A few hours later, we pulled up to a smashing little B&B called the Langhe Country Hotel, run by Nadia and Alessandro. As soon as you arrive, you know this place is a little special. Nadia used to be an architect and is passionate about cooking and wine. Alessandro spent his life in customer service. So combine the two, and you have an amazingly decorated country house with great food and wine and outstanding hospitality. Heaven! 

After all the food and wine we’ve been consuming over the past few weeks (months!), we decided to explore Barbaresco and Barolo on foot and do some good hiking. We read about a lot of trails around the region, so figured we’d get out there now the weather has perked up. What better way to experience a place than to walk all day from village to village and enjoy a little food and wine along the way. Picnic packed, boots strapped on, off we went.

As with all things on this trip, it’s not as easy as you think it’s going to be. We were supposed to leave from the charming hilltop town of Neive. Only we couldn’t find the trail. As instructed by the website we were using, we had to look for a trail marked with a bunch of grapes logo. We went forward and back and around, until we decided to hit up the tourist information center. Mr T went in, came back out to get his wallet, and went back in again. Ten minutes later, he reappeared.

I watched as he unfurled the world’s largest map. Some of it was in English, some of it not, there were lines and squiggles and all sorts.

Me: “That looks promising. Did they say it would help?”
Him: “Not sure, no one spoke English.”
Me: “In the tourist information center, no one spoke any English?”
Him: “Only enough for me to pay 5 euros for the map.”

We sat on the bench looking at a map, which was of course completely different to the map online, and tried to figure out a strategy. Which is to say that I sat there being quietly supportive while Mr T worked his map magic. As you all know by now, I’m directionally challenged and can’t be trusted with map work.

So off we set half an hour later, iPhone in one hand, giant map in the other, determined to find the trail if it killed us. And it nearly did. The first 10 minutes involved walking on a main road with no sidewalk, as crazy Italian drivers hurtled towards us, usually with their mobile phone in one hand and a cigarette in the other. Then our views really went downhill as we traipsed past a rather charming cement factory and storage depot. And then it started to rain. Just as we were about to pack up and go home, we found the trail. Not the one on the map mind you, or the one with the grapes (in fact we never found a single grape logo the entire time) but the familiar red and white stripe that denotes a GR footpath. So we were off, finally, into the countryside for a wonderous hike.

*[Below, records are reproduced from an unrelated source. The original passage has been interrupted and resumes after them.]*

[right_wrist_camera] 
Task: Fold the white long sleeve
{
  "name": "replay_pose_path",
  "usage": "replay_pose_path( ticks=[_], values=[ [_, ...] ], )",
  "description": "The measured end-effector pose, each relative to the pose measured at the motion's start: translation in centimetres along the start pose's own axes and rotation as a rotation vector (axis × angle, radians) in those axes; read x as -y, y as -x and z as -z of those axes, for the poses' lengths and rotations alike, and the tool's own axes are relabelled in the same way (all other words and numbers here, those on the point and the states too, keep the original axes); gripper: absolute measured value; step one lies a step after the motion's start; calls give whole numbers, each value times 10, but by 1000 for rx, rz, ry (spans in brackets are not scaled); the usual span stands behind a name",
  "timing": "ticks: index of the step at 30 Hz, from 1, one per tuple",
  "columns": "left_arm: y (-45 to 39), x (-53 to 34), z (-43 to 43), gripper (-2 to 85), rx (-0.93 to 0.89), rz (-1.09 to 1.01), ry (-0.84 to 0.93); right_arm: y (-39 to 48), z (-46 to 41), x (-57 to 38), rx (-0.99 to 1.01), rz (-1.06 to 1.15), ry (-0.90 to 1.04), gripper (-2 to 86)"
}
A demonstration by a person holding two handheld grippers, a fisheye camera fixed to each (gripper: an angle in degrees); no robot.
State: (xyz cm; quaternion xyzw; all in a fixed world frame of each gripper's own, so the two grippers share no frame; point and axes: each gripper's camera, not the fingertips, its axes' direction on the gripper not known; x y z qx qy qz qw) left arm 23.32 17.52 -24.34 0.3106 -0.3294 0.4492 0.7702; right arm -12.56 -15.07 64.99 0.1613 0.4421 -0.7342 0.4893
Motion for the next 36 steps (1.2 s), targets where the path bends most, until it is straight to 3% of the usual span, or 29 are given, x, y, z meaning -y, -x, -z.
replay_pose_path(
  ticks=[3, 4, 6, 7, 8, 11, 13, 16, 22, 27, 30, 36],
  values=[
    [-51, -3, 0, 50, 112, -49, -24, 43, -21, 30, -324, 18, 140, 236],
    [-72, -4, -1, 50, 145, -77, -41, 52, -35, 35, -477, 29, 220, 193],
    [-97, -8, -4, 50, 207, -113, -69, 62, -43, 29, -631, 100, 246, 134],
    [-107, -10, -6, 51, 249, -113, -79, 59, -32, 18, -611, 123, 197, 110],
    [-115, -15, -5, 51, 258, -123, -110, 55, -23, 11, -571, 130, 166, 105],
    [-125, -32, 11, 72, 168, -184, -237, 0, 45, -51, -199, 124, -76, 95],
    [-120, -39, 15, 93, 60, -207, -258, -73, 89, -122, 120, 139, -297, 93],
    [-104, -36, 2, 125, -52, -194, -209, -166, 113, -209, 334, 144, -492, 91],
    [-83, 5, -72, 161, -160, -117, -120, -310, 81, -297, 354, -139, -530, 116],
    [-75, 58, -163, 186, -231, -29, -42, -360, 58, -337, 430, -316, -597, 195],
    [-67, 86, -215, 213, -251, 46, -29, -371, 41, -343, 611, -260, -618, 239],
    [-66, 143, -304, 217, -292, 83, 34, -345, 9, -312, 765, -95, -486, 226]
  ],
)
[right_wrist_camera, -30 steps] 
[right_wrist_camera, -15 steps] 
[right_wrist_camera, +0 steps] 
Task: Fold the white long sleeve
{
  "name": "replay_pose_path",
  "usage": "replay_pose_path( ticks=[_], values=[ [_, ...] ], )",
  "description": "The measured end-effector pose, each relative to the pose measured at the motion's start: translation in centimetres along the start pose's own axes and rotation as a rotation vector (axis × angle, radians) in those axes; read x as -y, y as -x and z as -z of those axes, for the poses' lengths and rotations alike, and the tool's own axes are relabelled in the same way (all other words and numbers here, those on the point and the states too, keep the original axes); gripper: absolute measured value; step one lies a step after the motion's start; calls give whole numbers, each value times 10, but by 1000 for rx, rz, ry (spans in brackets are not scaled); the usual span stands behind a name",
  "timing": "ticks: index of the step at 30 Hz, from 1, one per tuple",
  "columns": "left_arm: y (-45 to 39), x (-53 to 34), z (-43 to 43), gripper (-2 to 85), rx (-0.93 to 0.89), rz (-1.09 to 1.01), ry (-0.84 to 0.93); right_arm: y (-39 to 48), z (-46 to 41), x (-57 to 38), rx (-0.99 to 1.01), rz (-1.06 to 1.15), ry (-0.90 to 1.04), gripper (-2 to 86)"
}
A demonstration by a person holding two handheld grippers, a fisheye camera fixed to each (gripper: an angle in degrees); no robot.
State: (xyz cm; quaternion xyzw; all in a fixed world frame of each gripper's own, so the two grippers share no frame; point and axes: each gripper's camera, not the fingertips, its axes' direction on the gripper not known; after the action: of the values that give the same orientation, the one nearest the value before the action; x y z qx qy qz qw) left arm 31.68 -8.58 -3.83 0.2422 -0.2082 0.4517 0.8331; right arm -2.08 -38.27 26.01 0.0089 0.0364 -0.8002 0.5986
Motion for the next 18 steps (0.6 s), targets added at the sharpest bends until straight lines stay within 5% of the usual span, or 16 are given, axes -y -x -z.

And it was smashing for about 10 minutes until we encountered the first of what would be many, many dogs. Here’s the thing you should know if you’re going to hike in Italy (or France, Spain or Portugal for that matter). Many of the trails run right past people’s property, and almost everyone has at least one dog. Many properties don’t have any fences and often the dogs are left to roam about of their own accord. Until now, we’ve mostly met curious, friendly dogs who’s only crime is that they really, REALLY want to be friends with Shadow <cue the look of absolute disgust from the WonderDog>. But in Barbaresco, we experienced a different thing altogether. Agitated, cranky dogs who take great exception to you being close to their land. After the second dog came at us guns blazing, I decided we needed a plan.

Me: “Right, get my rape alarm out of the backpack. I’m going to find a stick.”
Mr T: “Your what?”
Me: “Rape alarm. Little red thing in the backpack.”
Mr T: “Oh that’s what this is?”
Me: <brandishing a large stick baton> “Right if shit gets real, you grab the dog, I’ll unleash holy hell.”
Mr T: “That seems like a terrible division of labour…”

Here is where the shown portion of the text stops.